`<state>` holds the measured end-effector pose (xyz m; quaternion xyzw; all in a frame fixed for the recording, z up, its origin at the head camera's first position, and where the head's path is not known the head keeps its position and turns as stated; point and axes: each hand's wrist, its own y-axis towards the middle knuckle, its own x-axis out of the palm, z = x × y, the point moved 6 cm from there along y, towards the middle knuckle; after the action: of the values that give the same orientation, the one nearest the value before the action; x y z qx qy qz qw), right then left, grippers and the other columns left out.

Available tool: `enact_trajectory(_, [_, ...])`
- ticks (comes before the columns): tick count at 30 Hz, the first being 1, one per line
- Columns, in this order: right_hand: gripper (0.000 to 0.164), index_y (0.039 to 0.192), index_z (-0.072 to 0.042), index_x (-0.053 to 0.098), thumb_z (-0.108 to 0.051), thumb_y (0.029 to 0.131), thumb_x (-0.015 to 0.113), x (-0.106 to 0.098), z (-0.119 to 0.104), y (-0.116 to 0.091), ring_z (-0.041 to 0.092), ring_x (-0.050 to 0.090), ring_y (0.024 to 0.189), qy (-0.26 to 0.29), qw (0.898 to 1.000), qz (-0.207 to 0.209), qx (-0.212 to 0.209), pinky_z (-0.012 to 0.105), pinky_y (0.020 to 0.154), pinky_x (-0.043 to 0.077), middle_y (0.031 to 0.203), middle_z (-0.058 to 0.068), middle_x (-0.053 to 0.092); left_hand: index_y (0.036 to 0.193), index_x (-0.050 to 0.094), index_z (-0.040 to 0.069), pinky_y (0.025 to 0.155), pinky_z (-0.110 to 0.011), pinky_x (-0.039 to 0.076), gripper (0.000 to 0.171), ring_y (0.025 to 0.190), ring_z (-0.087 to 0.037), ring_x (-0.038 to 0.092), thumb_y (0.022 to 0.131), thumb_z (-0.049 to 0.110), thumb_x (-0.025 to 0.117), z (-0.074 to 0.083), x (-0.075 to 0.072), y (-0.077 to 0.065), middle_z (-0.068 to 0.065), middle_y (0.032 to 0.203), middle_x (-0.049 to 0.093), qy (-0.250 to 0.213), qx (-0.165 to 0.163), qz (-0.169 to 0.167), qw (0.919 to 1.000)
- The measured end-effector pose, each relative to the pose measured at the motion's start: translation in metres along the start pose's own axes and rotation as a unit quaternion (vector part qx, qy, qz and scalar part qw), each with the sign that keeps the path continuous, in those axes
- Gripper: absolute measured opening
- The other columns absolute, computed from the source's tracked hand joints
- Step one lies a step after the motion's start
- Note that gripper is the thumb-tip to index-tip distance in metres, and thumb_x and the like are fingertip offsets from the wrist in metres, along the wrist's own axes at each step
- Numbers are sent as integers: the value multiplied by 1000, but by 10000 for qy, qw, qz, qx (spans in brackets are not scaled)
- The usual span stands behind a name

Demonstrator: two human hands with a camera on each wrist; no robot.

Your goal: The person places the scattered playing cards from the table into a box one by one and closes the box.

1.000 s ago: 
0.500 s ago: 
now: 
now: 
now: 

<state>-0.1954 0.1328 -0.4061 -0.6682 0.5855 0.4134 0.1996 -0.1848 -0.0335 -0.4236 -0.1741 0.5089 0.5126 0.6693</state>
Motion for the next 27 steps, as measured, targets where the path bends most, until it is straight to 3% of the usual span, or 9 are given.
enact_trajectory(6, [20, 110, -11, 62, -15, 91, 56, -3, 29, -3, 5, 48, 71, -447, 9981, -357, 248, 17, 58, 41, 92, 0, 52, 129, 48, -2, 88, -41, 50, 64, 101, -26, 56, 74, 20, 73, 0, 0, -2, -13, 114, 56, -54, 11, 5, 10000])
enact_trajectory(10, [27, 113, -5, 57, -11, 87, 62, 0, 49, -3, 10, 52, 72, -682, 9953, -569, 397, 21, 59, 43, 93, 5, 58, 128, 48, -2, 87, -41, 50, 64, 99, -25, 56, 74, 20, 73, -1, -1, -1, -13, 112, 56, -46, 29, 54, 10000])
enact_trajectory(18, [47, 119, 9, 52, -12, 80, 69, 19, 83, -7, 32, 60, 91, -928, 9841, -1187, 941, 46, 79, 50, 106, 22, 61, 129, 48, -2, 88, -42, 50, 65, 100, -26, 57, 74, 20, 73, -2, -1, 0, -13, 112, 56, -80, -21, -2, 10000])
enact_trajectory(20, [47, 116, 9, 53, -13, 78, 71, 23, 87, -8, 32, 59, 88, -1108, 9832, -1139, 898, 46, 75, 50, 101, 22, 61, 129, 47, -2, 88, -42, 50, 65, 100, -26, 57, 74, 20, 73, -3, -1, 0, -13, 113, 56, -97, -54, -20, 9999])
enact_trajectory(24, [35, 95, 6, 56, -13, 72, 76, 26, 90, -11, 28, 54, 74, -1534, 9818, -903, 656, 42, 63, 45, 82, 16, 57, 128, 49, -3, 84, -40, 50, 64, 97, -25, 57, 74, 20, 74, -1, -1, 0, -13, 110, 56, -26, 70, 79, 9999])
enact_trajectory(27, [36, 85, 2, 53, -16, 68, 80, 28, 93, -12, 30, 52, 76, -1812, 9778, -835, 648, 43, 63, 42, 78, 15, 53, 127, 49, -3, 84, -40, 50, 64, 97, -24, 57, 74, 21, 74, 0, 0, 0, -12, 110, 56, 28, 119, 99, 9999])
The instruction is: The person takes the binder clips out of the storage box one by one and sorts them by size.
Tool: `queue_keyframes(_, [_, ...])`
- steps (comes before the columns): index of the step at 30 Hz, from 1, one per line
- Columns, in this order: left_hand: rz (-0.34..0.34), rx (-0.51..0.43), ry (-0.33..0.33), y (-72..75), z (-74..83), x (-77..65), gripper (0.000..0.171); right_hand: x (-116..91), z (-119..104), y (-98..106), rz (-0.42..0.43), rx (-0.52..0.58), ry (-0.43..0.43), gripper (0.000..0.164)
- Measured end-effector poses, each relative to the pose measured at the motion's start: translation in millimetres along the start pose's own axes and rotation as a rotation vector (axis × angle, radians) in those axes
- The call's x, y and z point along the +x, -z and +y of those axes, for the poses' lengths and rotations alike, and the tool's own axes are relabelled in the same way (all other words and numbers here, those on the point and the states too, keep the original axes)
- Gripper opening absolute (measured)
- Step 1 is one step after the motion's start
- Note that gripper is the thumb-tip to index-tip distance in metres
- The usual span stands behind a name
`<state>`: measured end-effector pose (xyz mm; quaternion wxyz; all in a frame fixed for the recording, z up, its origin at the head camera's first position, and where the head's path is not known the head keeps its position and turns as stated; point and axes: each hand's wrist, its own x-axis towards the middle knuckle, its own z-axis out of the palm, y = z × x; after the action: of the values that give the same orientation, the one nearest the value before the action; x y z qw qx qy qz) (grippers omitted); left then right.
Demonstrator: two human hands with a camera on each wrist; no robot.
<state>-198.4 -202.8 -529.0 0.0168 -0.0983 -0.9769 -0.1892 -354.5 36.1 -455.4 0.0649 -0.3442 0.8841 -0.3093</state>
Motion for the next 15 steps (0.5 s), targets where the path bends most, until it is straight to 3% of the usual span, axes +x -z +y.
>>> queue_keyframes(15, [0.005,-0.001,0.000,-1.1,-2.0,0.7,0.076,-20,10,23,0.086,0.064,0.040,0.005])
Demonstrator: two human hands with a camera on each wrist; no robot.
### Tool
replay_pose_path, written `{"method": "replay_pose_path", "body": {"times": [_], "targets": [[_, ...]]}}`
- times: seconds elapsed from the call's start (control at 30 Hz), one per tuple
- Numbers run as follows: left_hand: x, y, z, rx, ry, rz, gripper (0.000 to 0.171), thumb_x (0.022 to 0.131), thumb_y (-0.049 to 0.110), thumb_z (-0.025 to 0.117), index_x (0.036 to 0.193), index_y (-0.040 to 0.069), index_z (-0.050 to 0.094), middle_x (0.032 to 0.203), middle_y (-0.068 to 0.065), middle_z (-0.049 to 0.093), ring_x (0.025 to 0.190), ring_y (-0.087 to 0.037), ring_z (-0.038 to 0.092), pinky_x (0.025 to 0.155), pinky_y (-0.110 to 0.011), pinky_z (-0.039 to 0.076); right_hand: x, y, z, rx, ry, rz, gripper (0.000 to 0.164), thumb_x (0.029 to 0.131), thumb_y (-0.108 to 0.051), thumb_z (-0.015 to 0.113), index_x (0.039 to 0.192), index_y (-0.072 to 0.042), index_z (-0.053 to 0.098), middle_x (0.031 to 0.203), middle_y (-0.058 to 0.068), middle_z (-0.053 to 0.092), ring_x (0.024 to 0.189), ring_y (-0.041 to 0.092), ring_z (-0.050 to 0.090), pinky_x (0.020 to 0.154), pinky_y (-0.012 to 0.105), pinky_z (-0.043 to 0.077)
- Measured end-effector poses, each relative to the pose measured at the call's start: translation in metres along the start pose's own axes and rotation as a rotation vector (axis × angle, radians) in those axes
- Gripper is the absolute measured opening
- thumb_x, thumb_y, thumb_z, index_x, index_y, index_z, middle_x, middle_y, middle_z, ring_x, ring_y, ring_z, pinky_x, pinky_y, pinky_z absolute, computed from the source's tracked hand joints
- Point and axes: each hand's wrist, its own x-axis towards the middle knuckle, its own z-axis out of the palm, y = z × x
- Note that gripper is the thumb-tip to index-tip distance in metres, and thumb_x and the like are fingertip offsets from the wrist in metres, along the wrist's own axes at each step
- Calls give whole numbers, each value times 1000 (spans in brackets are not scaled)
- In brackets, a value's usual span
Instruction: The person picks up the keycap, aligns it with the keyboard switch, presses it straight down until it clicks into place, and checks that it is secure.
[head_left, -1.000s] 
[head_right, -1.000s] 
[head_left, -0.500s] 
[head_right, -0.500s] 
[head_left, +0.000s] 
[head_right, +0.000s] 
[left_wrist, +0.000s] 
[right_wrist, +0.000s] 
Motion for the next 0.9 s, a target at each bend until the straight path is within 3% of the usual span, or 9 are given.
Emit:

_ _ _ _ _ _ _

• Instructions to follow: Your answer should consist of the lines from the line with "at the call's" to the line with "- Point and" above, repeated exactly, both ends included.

• Response below:
- Measured end-effector poses, each relative to the pose measured at the call's start: translation in metres along the start pose's own axes and rotation as a rotation vector (axis × angle, radians) in those axes
- Gripper is the absolute measured opening
- thumb_x, thumb_y, thumb_z, index_x, index_y, index_z, middle_x, middle_y, middle_z, ring_x, ring_y, ring_z, pinky_x, pinky_y, pinky_z absolute, computed from the source's tracked hand joints
- Point and axes: each hand's wrist, its own x-axis towards the middle knuckle, its own z-axis out of the palm, y = z × x

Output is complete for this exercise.